Why limiting weights help against overfitting in neural networks? I have read some stuff about regularization but cannot understand it yet. It is said that smaller weights favor a prior information of weights being distributed around zero. But why it should be true? This prior by itself does not have anything to do with overfitting.
It is also said that regularization reduces (and controls) the network capacity and thus reduces the chance of overfitting. Yes by regularization we limit the network and it can not be matched exactly to the training signal. But then how it comes that such a limitation could improve generalization? I do not find a logical relation between these two points. A network that is weak in matching the training data is also probable (maybe to a more degree compared to a higher capacity network) to fail on non-seen data.
And when we limit the weights we work around zero, exactly in the linear region of sigmoid function. All of the claims about power of neural network comes from the activation function being nonlinear. If we are working on the linear region, where is that benefit?

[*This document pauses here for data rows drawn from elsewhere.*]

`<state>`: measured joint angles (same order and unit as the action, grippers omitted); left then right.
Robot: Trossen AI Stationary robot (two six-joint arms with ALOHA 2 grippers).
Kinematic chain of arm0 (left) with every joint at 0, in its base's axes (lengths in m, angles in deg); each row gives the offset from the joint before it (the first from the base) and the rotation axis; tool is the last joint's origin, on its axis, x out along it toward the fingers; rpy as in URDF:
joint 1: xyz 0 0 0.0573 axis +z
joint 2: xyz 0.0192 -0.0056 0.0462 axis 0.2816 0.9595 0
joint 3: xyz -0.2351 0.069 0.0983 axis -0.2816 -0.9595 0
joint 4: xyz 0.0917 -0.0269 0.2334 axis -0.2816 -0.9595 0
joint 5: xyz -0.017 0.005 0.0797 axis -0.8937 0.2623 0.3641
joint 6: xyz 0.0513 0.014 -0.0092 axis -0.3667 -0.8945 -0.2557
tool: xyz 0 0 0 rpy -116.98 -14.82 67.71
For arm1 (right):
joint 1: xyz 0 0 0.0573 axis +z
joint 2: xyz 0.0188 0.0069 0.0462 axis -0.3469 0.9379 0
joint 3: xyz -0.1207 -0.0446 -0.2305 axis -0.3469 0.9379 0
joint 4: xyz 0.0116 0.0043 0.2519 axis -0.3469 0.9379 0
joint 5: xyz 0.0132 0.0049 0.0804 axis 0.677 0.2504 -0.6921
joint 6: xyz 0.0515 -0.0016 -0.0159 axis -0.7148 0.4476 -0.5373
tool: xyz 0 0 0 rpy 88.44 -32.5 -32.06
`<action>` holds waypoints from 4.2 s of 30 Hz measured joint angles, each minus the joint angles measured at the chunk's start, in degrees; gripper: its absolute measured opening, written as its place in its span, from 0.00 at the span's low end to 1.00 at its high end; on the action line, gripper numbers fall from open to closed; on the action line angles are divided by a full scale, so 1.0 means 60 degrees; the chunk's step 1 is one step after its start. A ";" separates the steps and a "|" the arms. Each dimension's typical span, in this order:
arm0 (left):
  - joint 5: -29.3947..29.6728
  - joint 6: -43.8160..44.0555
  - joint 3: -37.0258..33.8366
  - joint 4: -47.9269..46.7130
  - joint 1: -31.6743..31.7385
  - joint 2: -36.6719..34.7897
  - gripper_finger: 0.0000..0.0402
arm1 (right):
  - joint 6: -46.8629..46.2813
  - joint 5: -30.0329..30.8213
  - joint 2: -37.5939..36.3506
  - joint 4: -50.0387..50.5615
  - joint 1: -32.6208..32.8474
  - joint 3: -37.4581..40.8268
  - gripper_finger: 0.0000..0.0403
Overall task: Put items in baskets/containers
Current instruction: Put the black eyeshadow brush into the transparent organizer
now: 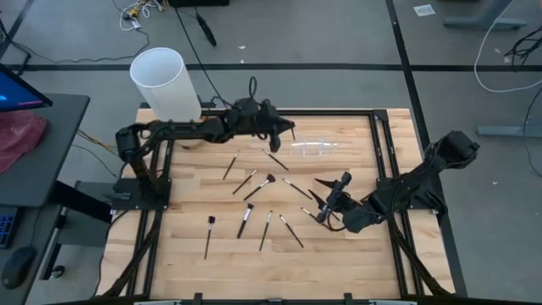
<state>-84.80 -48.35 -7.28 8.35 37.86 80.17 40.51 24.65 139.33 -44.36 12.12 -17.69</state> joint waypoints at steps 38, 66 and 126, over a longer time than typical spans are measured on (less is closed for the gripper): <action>0.0564 0.0955 0.0022 0.1130 0.0235 0.2089 0.08 | -0.0017 -0.0202 0.0161 -0.0208 -0.0312 -0.0004 0.49; 0.1034 0.1279 0.0022 0.2055 0.0075 0.2945 0.14 | 0.0006 -0.0205 0.0155 -0.0270 -0.0348 -0.0004 0.49; 0.2510 0.0307 -0.6816 0.2572 -0.3534 -0.3003 0.22 | -0.1146 -0.6811 0.3661 -0.2195 -0.4002 -0.0011 0.49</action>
<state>-69.74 -46.50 -48.18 23.78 16.66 62.15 33.64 -16.22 161.29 -57.53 -11.89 -17.75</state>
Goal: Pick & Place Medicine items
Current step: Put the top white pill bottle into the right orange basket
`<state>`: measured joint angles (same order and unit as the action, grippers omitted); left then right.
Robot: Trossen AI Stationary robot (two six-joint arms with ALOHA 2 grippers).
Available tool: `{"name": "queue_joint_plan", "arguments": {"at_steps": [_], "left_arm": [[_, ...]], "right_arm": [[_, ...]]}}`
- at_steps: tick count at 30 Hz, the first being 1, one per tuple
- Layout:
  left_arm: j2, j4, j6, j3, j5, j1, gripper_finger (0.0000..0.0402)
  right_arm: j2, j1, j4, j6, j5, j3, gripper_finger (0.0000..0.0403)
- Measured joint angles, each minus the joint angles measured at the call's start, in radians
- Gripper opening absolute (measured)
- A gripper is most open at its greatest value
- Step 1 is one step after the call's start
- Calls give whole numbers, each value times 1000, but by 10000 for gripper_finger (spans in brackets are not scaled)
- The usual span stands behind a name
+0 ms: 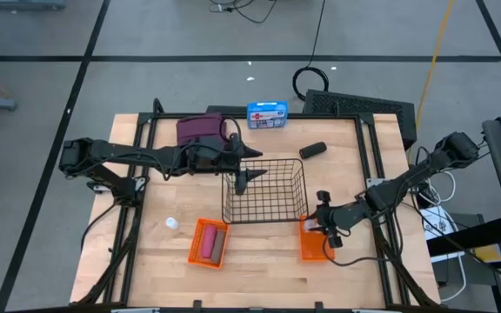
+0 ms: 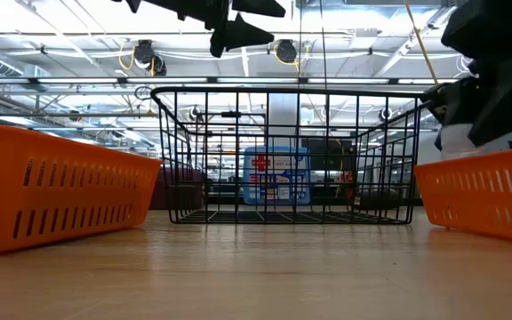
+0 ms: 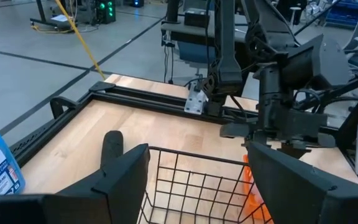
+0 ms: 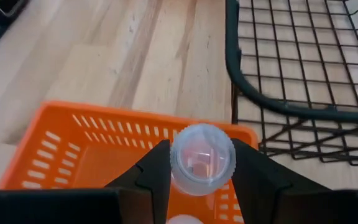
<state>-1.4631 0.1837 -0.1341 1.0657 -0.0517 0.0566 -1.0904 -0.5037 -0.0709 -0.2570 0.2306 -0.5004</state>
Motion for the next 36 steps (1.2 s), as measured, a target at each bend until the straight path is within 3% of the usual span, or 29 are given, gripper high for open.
{"name": "queue_joint_plan", "arguments": {"at_steps": [13,29,36], "left_arm": [[-1,0,8,0,-1,0,284],[-1,0,7,0,-1,0,280],[-1,0,-4,0,-1,0,278]], "right_arm": [[-3,0,0,44,2,18,125],[-102,0,51,42,4,18,125],[-95,0,50,32,4,18,237]]}}
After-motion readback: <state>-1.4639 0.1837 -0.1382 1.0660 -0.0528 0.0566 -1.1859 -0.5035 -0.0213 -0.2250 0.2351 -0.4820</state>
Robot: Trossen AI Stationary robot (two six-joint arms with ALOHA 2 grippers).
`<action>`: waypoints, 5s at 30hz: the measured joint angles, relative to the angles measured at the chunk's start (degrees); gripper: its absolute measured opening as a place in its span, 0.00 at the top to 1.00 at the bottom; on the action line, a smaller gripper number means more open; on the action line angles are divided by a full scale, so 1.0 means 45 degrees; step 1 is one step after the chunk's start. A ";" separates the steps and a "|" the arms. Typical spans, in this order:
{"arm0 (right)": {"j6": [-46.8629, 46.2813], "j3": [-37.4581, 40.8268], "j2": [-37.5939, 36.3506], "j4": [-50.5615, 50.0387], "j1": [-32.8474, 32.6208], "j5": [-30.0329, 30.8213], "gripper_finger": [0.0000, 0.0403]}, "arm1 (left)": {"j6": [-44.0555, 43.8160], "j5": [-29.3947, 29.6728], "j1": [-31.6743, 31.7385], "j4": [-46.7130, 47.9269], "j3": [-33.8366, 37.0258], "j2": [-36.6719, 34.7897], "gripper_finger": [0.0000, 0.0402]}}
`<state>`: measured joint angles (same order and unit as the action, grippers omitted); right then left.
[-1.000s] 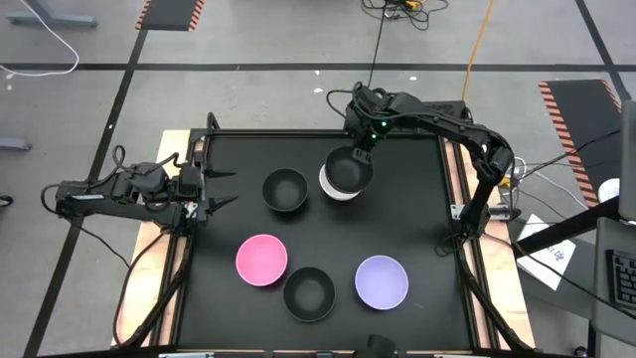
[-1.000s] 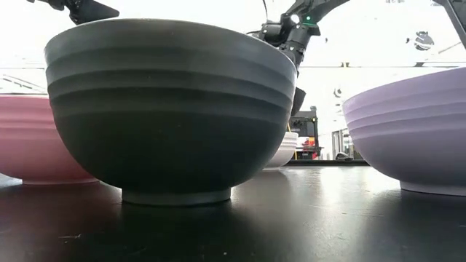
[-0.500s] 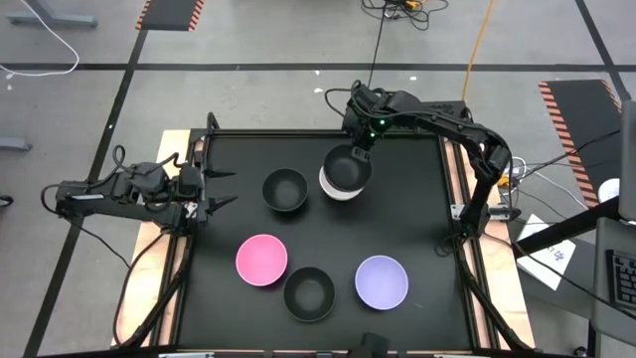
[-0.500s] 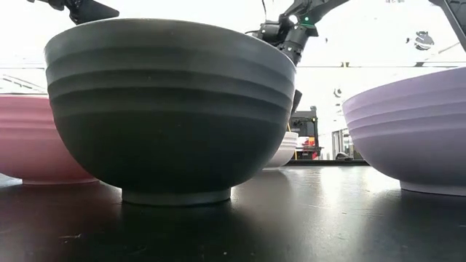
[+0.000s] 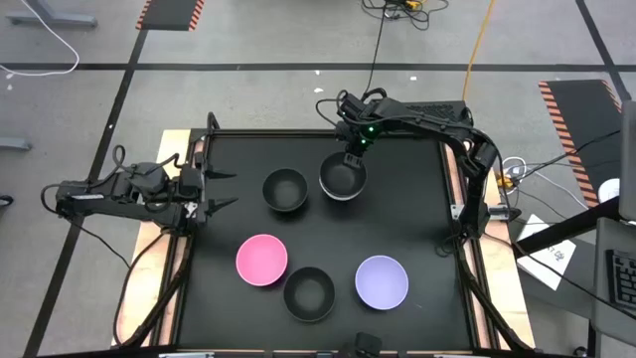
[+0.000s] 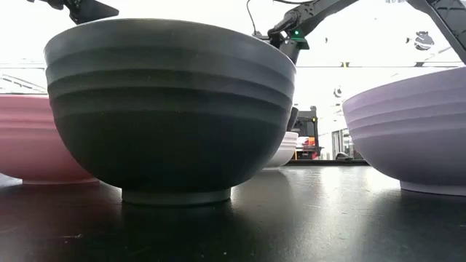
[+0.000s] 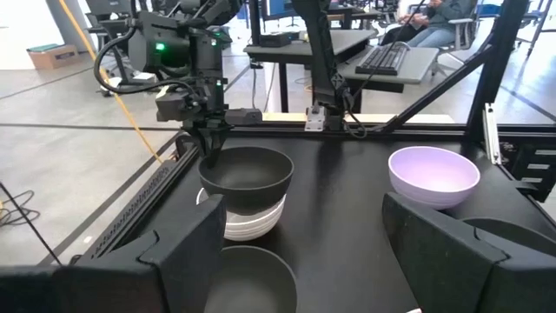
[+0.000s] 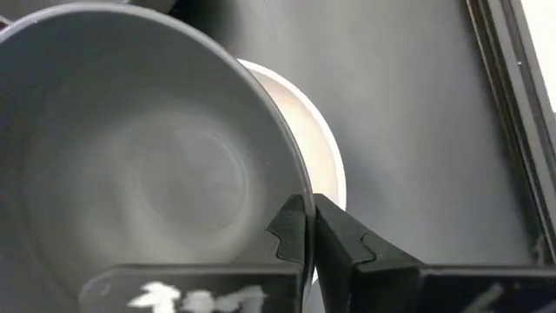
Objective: Nest bowls inside each other
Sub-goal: Stack the middle black bowl on top of the white bowl
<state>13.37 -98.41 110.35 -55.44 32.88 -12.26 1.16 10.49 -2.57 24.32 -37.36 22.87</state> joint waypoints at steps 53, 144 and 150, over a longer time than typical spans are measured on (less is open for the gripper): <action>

 A: I see two points of confusion. First, to predict that poor training recovery means poor prediction assumes that the training set is a representative sample of the entire data space. In high dimensional data, this is often not the case. So relaxing fit to the training data tends improve fit to examples not included in the training. I meant representative of data space, not of the samples. Consider the case where you training set consists primarily of common cases, a few uncommon ones, and several missing cases. Then your model will only perform well on that small portion of the data space; it is over-fit. This is a result of the optimization process, which tries to match the exact data as closely as possible. Between weight sets that give similar predictions for the data, optimization will always favor weights that match the data best, even while others may give better prediction on new data. If your data set is very large and/or highly redundant, then regularization may not improve model accuracy and/or may not shrink the weights very much. 
Second, while regularization does move all weights towards zero, it does so in competition with model accuracy. Therefore, at any point in the network, important features will not have their weights shrunk as much as unimportant ones. As long as some weights are still bounded away from zero, then the total activation will still be highly non-linear.